Endoscope inspection within a cavity wall
Cavity walls are constructed with metal ties linking the external and inner leaves to maintain structural stability. Ties have been mainly made from steel over many years. Some old buildings have untreated steel ties which corrode. This may break the structural link between the two leaves. Additionally, corroding steel expands to approximately nine times its original volume. Expansion of steel ties within brickwork may cause structural movement and damage.
Later buildings were constructed with galvanised steel ties which, initially, do not corrode but corrosion eventually takes place. Since 1981 buildings should have been constructed with stainless steel ties where corrosion is virtually non-existent.

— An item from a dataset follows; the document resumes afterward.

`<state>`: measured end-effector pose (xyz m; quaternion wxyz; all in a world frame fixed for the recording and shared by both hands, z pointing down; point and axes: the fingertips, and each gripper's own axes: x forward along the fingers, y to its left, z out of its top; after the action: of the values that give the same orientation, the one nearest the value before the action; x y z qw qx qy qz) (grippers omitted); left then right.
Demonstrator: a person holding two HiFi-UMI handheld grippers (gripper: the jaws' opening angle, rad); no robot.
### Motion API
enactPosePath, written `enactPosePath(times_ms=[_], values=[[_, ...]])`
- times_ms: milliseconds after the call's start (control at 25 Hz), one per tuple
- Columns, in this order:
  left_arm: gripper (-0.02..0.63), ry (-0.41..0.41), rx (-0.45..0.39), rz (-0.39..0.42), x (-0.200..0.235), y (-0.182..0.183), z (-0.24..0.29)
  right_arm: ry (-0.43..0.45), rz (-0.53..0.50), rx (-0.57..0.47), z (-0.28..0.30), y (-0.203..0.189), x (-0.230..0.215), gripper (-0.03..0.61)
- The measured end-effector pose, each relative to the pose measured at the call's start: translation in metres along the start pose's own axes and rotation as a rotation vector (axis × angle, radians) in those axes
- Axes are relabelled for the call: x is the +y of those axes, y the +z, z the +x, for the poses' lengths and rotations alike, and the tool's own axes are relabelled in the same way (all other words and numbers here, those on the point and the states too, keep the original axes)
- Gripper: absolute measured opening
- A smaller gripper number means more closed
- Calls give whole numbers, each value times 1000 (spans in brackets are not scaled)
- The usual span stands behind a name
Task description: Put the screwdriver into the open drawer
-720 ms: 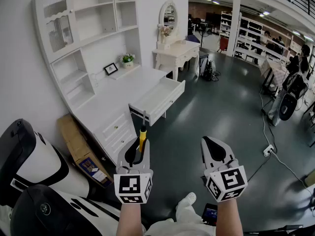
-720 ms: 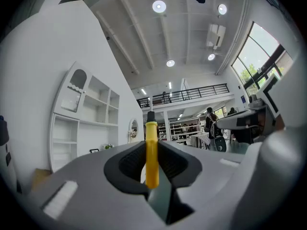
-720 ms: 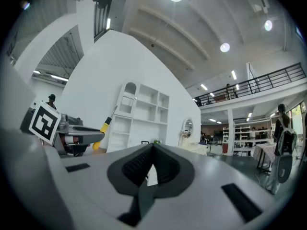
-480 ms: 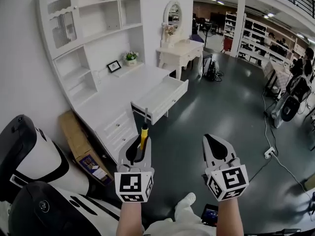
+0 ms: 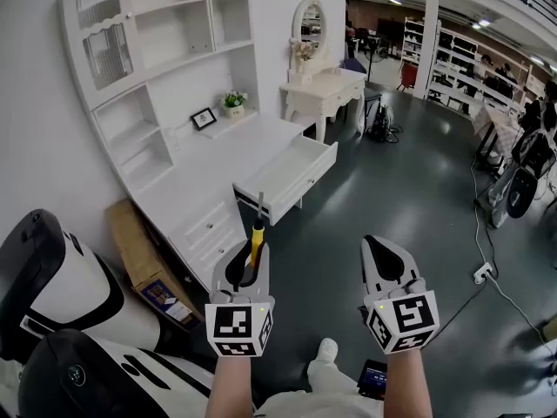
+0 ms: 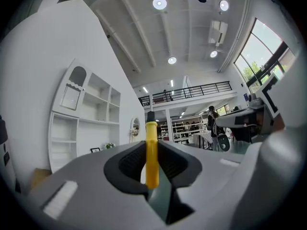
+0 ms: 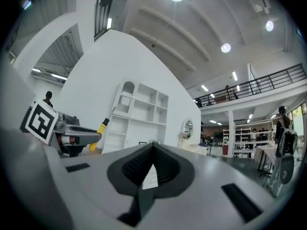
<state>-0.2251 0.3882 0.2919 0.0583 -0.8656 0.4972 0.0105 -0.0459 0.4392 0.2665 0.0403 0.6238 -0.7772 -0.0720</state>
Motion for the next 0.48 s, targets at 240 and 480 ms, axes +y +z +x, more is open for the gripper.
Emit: enactPosePath(times_ms=[240,480], values=[[81,10,0,10,3,1,37,21,10,0,36,-3,-22,6],[81,30,-3,15,7,5,84,57,12,-6,79,-3,-47,6]])
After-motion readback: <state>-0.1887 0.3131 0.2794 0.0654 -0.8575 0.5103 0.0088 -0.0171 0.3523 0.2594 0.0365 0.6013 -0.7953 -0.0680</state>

Our endoscope operates through a small hole drilled through a mortar joint within the external leaf brickwork enabling us to view the interior via a miniature camera and take photographs.
Additionally, the endoscope inspection will reveal the existence of cavity wall insulation. Many purchasers are particularly concerned about energy use and heat loss. We are able to report that cavity walls either require insulation or have been insulated in the past.
Endoscope inspection beneath parts of some timber floors
One of the areas of difficulty when inspecting older property is the condition of concealed timbers beneath floors. It is not possible to inspect most sub-floor areas. Surveyors are able to obtain much information by testing floors for dampness, checking for stability/past movement, checking ventilation beneath floor structures and testing for dampness in adjacent locations. It is sometimes possible to lift a floorboard and inspect beneath, assuming that other parts of the floor are in similar condition. It is most commonly not possible to lift a floorboard without damaging floor finishes and vendors often refuse permission for invasive inspections.
Our inspection with a miniature camera/endoscope provides additional information so that we may report more fully on the condition of the floors. An inspection in one location is made and it is assumed that conditions will be similar elsewhere.
Ceiling sag in historic buildings can be investigated with the fibre optic endoscope – here remedial works may lead to suspension of the debonded area by straps above supported by the ceiling joists.